Actors love to tell a story about Alfred Lunt and Lynn Fontanne, the celebrated husband-and-wife Broadway team. During tryouts of a new play, Lunt found that he was suddenly getting a laugh in a scene where he did nothing more than ask for a cup of tea. Delighted, he continued to work on the moment, but to his dismay the laughs only got weaker from performance to performance. “Darling,” his wife finally said to him one night, “try asking for a cup of tea instead of a laugh.”
In the years since, probably no American theatrical figure has been a greater proponent of this approach to comedy, than Mike Nichol. Following a sensational stint doing sketch comedy and improvisation with the remarkable Elaine May, Nichols made his mark as a stage director of two Broadway comedies by a young Neil Simon, Barefoot in the Park and The Odd Couple, before taking a huge leap to the big screen, directing Richard Burton and Elizabeth Taylor in the screen adaptation of Edward Albee’s Who’s Afraid of Virginia Woolf? The largely self-taught Nichols intuitively understood that the most memorable moments in both theater and film come not from striving for an effect, but from performing simple, truthful actions. Laughter is what happens on the way to a cup of tea.
Few directors had a better sense of what actions would suit specific actors than Nichols did, and Mark Harris’s new book Mike Nichols: A Life amply chronicles how his development of these principles revolutionized American entertainment, making the highbrow more accessible and the lowbrow more respectable. Only Nichols, perhaps, could have had the intuition to sense the kinship between Simon’s Oscar Madison and Albee’s Martha and the audacity to import business from The Odd Couple into Virginia Woolf, so that both pieces, different as they are, begin with recognizable people foraging in their refrigerators for leftovers.
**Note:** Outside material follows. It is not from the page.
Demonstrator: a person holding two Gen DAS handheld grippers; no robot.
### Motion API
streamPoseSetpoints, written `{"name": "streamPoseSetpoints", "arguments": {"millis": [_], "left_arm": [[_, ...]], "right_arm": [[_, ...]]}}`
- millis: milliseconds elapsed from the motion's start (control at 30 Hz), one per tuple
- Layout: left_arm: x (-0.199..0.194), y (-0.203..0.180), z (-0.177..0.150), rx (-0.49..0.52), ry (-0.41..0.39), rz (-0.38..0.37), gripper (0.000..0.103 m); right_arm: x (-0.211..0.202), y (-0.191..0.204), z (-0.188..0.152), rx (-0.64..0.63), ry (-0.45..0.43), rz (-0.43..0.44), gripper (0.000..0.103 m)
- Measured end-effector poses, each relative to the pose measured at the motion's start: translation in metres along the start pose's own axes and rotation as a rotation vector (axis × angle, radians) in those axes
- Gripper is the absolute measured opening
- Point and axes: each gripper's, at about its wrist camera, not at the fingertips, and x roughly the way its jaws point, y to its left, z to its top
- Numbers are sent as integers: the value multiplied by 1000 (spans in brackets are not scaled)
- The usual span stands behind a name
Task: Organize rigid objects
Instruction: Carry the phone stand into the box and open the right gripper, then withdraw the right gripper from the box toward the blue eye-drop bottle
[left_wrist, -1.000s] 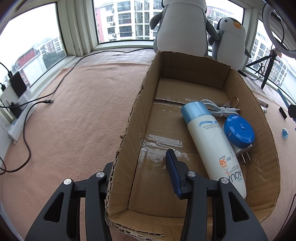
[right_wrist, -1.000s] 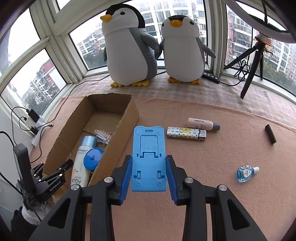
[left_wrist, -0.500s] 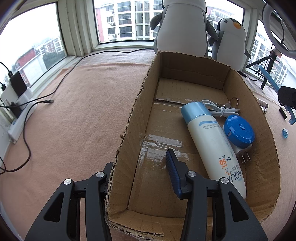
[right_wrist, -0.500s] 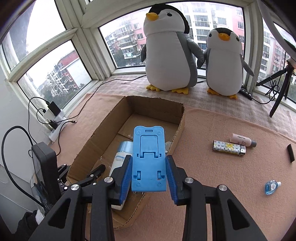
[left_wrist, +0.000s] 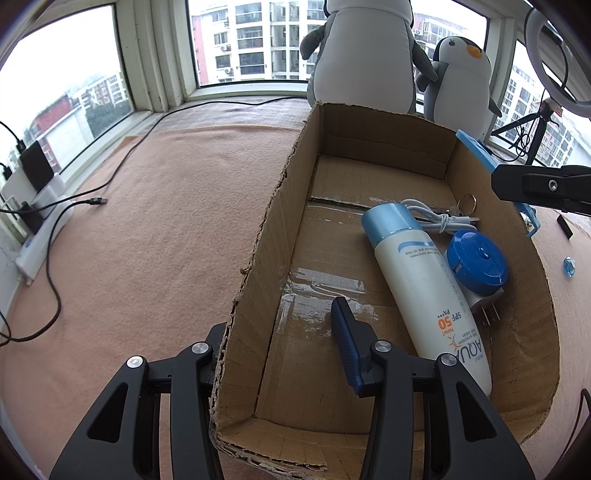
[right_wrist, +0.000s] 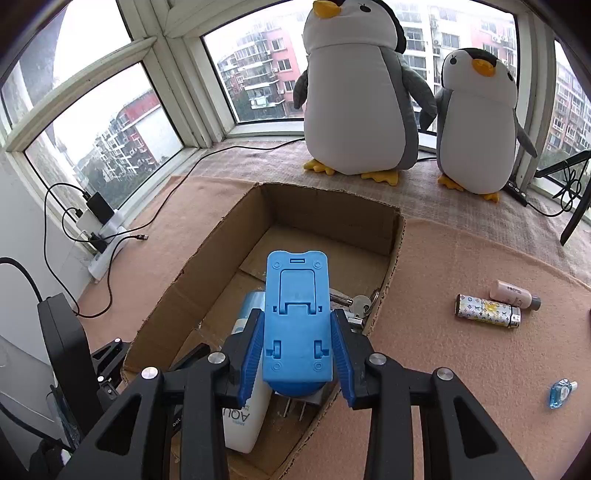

The cast of characters in Nichols’ life was truly daunting, beginning with two people he never knew; Albert Einstein was a distant cousin, and his maternal grandmother translated Oscar Wilde’s Salome into German and adapted it to serve as the libretto for Richard Strauss’s landmark opera of the same name. Professionally, he developed long and fruitful relationships with actors from the Burtons to Meryl Streep, Robin Williams to Natalie Portman, Dustin Hoffman to Jack Nicholson. And seemingly all of New York’s cultural icons at the time — Leonard and Felicia Bernstein, William and Rose Styron, Philip Roth, and so on — were part of his circle.
All these people and more populate Harris’s vastly entertaining book, which, though subtitled A Life, is less a biography than a project-by-project chronicle of Nichols’ roller-coaster career. All the obligatory anecdotes are here, from his escape at age seven from Nazi Germany aboard the SS Bremen in 1939, speaking no English and accompanied only by his younger brother, to Hoffman’s famously inauspicious screen test for the leading role in The Graduate, to his struggle to direct the undirectable Orson Welles in the misbegotten screen version of Catch-22. Wives and children, drugs and money — they all come and go.Not even his long marriage to Diane Sawyer nudges his career into the background. In part, this is because Harris finds the self-dramatizing Nichols hopelessly opaque, but mostly it’s just that the stories behind films like Carnal Knowledge and Primary Colors, and of the New York glitterati at their most glittery, are far more interesting.